According to TSA Performance Reports that the city shared in a press release on Tuesday, the average peak wait time at O’Hare fell by 90 percent, from 105 minutes in May (!) to seven minutes last month. Midway dropped from a slightly less eye-gougingly long 65-minute average peak wait in May down to 10 minutes.

The average wait time (non-peak) at O’Hare fell from 15 minutes in May to two minutes; while Midway figures showed a decrease from 11 minutes to four minutes.

The mayor appeared at O’Hare on Tuesday morning to discuss improvements, alongside Chicago Department of Aviation Commissioner Ginger S. Evans and TSA Administrator Peter Neffeneger. They credited increased staffing and canine units plus weekly inter-agency meetings to refine staffing needs. (What a plan. Whodathunkit?) Between O’Hare and Midway, more than 150 officers were added since May and nearly 300 part-time screening personnel were made full-time, according to the report.

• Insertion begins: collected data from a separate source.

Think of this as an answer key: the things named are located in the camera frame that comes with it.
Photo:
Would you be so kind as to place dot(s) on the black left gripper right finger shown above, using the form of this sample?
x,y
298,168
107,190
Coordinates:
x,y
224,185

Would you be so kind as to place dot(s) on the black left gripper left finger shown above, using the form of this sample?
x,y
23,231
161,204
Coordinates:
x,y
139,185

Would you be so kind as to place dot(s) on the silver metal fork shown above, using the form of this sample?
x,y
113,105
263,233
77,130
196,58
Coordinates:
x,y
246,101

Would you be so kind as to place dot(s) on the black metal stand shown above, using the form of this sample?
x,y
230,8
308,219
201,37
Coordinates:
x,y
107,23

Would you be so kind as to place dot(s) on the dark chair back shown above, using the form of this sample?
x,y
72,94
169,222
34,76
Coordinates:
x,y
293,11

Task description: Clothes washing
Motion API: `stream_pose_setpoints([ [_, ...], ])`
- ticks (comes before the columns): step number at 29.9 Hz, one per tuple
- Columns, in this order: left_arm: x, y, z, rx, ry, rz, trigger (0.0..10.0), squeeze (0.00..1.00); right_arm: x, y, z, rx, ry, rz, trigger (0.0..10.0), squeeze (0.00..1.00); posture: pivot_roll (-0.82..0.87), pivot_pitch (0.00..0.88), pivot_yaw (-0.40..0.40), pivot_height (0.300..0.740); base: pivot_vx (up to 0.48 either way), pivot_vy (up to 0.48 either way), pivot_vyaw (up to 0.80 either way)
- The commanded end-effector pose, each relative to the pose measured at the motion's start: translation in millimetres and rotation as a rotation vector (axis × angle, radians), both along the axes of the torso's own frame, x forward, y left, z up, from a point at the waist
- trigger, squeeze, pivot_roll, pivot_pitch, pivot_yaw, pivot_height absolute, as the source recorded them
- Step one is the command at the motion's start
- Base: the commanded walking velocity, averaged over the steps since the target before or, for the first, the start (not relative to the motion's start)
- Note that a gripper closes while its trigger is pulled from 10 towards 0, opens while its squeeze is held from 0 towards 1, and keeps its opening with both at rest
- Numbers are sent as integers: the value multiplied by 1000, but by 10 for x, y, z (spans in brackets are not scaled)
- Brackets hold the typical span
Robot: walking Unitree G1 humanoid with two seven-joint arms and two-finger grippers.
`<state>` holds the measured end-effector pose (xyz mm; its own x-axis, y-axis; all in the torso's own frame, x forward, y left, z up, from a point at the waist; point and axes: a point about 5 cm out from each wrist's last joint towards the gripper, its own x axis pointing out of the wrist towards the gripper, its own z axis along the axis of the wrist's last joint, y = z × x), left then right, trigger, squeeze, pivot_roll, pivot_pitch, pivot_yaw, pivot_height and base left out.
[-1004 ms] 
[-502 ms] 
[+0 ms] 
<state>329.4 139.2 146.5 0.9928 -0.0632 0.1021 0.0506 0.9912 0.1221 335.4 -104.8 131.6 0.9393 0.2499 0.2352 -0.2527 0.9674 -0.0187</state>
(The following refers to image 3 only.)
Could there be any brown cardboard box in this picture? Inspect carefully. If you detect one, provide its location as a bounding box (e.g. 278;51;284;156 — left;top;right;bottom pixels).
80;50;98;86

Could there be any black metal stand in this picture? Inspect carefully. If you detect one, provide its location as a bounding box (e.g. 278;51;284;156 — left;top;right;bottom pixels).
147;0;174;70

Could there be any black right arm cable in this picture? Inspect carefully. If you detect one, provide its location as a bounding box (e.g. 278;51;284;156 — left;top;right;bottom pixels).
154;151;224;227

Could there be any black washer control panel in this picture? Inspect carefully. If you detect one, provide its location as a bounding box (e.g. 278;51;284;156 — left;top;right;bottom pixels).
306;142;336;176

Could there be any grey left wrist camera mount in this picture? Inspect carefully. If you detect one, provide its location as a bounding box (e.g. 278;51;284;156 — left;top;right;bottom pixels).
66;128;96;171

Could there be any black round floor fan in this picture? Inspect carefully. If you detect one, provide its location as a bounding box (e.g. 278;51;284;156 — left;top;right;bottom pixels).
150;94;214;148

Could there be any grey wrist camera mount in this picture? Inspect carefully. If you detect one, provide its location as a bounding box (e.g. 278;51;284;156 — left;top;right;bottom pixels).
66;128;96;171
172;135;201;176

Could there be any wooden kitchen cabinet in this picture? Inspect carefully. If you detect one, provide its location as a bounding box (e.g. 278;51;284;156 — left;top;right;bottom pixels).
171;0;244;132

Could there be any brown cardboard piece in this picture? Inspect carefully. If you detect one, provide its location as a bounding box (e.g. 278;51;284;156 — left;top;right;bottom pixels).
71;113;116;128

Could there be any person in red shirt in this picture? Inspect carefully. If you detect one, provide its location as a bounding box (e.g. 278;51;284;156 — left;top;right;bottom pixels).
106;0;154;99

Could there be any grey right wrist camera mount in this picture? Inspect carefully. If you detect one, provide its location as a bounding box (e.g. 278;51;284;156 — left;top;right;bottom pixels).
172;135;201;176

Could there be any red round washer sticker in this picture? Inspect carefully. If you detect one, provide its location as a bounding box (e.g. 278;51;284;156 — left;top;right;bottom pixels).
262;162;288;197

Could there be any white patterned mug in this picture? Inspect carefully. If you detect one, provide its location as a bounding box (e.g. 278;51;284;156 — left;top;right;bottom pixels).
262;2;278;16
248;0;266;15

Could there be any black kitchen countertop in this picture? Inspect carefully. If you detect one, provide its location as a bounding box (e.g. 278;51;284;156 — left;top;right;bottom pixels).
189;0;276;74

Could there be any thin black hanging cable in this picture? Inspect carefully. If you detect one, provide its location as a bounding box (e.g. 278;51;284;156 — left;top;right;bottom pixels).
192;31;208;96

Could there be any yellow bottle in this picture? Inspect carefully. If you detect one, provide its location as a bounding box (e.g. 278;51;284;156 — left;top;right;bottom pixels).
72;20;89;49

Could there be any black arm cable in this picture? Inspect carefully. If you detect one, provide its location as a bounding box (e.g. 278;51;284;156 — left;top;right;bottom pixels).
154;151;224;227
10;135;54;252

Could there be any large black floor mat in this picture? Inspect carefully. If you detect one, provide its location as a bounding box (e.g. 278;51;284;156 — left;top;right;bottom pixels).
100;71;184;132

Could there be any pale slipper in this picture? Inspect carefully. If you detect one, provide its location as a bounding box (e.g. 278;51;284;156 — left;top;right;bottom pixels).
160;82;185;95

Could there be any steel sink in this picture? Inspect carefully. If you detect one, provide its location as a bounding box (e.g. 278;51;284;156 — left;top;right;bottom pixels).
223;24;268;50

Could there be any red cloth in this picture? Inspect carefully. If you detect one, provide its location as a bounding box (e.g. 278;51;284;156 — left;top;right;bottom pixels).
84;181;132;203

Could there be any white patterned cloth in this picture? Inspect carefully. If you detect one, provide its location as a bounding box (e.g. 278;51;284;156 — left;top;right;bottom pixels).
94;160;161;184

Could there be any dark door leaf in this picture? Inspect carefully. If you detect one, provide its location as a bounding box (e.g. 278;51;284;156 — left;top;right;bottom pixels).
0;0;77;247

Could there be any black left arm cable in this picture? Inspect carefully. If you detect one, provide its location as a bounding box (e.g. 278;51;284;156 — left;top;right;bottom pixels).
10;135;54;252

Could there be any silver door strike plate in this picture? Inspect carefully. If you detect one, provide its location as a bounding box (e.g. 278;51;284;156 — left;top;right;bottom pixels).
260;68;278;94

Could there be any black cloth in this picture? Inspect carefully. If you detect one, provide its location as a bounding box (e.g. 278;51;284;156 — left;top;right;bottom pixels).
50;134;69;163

Of course, before everybody gets too winded during today’s victory lap, it’s worth remembering that this whole nationwide mess probably should have been caught long before it metastasized, especially in regards to the TSA. It was a combination of heightened security measures, low staffing and the right-on-time uptick in summer travel that led to the huge lines—all of which could have been foreseen.

With that presumably in mind, Congresswoman Robin Kelly spoke of the need to remaining watchful of future issues. “We need to consider federal legislation to prevent serious security issues from occurring in the future,” she said in a press release. For the sake of all our backs and feet, lets hope so.